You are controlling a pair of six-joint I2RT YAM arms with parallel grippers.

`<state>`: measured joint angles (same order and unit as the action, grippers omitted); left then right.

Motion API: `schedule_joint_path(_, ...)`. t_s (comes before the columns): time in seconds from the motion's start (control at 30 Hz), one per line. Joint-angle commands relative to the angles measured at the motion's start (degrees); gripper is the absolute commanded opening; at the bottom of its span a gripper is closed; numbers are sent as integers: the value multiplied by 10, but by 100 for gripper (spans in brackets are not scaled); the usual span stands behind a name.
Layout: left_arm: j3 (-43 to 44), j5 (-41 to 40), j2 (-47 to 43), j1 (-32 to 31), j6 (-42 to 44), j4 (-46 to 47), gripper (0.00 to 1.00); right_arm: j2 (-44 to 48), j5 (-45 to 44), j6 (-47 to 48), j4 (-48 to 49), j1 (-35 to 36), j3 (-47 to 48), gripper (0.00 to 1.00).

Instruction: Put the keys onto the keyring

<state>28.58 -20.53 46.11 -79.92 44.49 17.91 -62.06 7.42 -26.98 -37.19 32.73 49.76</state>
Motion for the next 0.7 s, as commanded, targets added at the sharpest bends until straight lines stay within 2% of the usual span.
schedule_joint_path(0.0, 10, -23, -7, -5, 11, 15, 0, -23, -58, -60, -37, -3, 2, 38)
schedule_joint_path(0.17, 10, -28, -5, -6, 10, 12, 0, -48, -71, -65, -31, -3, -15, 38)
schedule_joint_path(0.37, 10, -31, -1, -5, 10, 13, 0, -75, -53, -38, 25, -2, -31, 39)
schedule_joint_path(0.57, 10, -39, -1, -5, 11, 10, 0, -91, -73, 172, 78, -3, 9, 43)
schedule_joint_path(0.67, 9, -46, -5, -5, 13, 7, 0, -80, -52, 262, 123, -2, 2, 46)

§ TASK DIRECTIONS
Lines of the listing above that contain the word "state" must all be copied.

§ ANSWER BOX
`<state>`: measured joint angles (same order and unit as the action, grippers omitted); left then right.
<state>28.58 -20.53 46.11 -79.92 44.49 17.91 -62.06 7.42 -26.98 -37.19 32.73 49.76</state>

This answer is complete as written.